La fatigue et l'inattention, souvent due à l'usage du téléphone au volant, même avec le Bluetooth, contribuent également à la sinistralité.

En outre, l'état des infrastructures routières, mis en cause dans près de 30 % des accidents mortels, et des véhicules demeure un enjeu crucial.

La diversité des territoires impose une adaptation locale des politiques de sécurité routière. Il est essentiel de prendre en compte les spécificités de chaque département pour que les mesures adoptées soient véritablement efficaces. L'exemple de la limitation de vitesse à 90 km/h ou 80 km/h sur les routes départementales, selon les besoins, est particulièrement éloquent.
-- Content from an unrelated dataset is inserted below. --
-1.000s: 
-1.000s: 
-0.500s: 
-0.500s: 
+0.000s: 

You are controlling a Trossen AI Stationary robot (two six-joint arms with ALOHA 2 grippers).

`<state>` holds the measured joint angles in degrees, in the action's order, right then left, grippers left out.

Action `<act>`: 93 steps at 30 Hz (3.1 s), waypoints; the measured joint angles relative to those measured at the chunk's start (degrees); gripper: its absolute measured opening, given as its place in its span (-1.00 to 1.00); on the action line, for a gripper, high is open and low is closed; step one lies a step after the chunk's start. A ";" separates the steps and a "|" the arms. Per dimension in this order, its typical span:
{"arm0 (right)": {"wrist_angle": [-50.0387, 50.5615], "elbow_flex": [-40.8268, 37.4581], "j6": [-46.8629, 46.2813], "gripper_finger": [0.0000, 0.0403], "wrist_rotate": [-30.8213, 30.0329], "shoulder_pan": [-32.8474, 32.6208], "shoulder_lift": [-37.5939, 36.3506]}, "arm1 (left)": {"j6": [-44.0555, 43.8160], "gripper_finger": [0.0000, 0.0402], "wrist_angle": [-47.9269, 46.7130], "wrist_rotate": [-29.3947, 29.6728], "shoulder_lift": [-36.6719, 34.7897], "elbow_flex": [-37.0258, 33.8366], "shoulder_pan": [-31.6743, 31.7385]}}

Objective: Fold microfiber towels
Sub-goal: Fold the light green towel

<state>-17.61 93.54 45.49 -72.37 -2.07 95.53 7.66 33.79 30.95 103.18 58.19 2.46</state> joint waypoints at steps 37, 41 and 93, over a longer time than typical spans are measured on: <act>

Lors des discussions, il a été signalé que la transparence des données d'accidentologie entre les différents constructeurs automobiles pourrait aussi permettre de mieux comprendre les causes des accidents et de mettre en place des actions préventives ciblées.

Un aspect plus méconnu a été abordé, celui des risques liés à la chute de blocs de glace qui se détachent des bâches des camions l'hiver, en particulier dans les régions montagneuses. Ce danger, bien que peu identifié dans les statistiques, représente une menace réelle et mérite une coopération accrue avec les autres pays européens pour développer des solutions techniques visant à prévenir ce type d'accident, notamment en dégivrant systématiquement l'eau accumulée sur le toit des camions.

Face à ces enjeux, il est proposé d'appeler le Gouvernement à réaliser un audit des politiques de sécurité routière menées au cours des vingt-cinq dernières années. Cet audit permettra d'évaluer les résultats obtenus, de mesurer l'efficacité des moyens déployés et d'identifier les pistes d'amélioration. De nouvelles mesures doivent être proposées pour réduire encore plus significativement le nombre de victimes sur les routes françaises.

La présente résolution vise à renforcer l'engagement collectif en faveur d'une sécurité routière accrue, afin de protéger des vies humaines et d'éviter que d'autres familles ne soient touchées par les drames de la route. Il est de notre devoir de poursuivre cet objectif avec détermination et de mobiliser tous les moyens nécessaires pour y parvenir.